And 5 or less are surely small numbers—and yet they can loom large and appear to be more important than they perhaps are. For example, a decrease of unhelmeted 5 deaths in 2005—the year after the helmet law reinstatement—resulted in a decrease of 38% and an increase in 5 helmeted deaths results in a 29% increase. Using percentages to make a point without including the numbers can lead to inaccurate analysis and, in this case, exaggerate the supposed effect of the reinstatement when the reality is that people who might have died without helmets died with them on.

A pattern of wild fluctuations

Louisiana’s pattern is one of wild fluctuations where fatalities creep up or down by 5 or less or soar by 22 one year and plunge the next by 20 then rise to 18. This pattern of dramatic year-to-year shifts is not seen in states with large numbers of fatalities where they produce smaller percentages of increase.

Such wild swings raise the possibility that crashes have much more to do with random factors or at least factors that are not considered and therefore not accounted for than any crash causation study to date has considered.

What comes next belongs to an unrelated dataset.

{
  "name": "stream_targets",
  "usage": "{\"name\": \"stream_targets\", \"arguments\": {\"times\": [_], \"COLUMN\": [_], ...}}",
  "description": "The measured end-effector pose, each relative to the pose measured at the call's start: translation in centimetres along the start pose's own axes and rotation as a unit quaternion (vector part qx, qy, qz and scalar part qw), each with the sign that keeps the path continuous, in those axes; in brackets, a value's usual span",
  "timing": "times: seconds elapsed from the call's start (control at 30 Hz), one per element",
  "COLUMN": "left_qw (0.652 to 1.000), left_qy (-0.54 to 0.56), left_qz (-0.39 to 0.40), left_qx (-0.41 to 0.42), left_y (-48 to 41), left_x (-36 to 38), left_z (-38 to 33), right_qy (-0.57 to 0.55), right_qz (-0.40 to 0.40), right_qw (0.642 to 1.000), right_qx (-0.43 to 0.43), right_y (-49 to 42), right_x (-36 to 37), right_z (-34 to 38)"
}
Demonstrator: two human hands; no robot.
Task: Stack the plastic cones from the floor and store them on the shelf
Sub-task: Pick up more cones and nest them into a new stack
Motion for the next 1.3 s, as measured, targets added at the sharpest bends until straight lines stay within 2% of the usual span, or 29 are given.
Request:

While Louisiana’s motorcycle registrations are shrouded in mystery for some inexplicable reason, the state does provide data on injuries as well as fatalities—and that’s where we follow the helmet story next.

[i] Observed helmet use statistics interpreted from Evaluation of the Reinstatement of the Motorcycle Helmet Law in Louisiana, NHTSA, Number 346 May 2008.

[ii] The helmet law was repealed in August. The death toll went up by 5 but we don’t know if they were helmeted or not.

[iii] Evaluation of the Reinstatement of the Motorcycle Helmet Law in Louisiana.

[iv] Ibid.  According to NHTSA and quoted in other studies.

Explore posts in the same categories: Motorcycle crashes, Motorcycle fatalities, Motorcycle helmet use, Motorcycle injuries, NHTSA

28 Comments on “The strange case of Louisiana and helmet-no-helmet-helmet…”

  1. Warren Woodward Says:

    Good points all except it also needs to be pointed out that not all deaths are head injuries. In other words, whether or not someone was wearing a helmet at time of death is about as meaningful as whether or not they were wearing a wristwatch.

    Even when cause of death is listed, doctors can list just one cause which can then be misleading if death was caused by multiple factors. For example, head trauma may listed for someone whose head is cracked while at the same time their gaping chest wound goes unmentioned.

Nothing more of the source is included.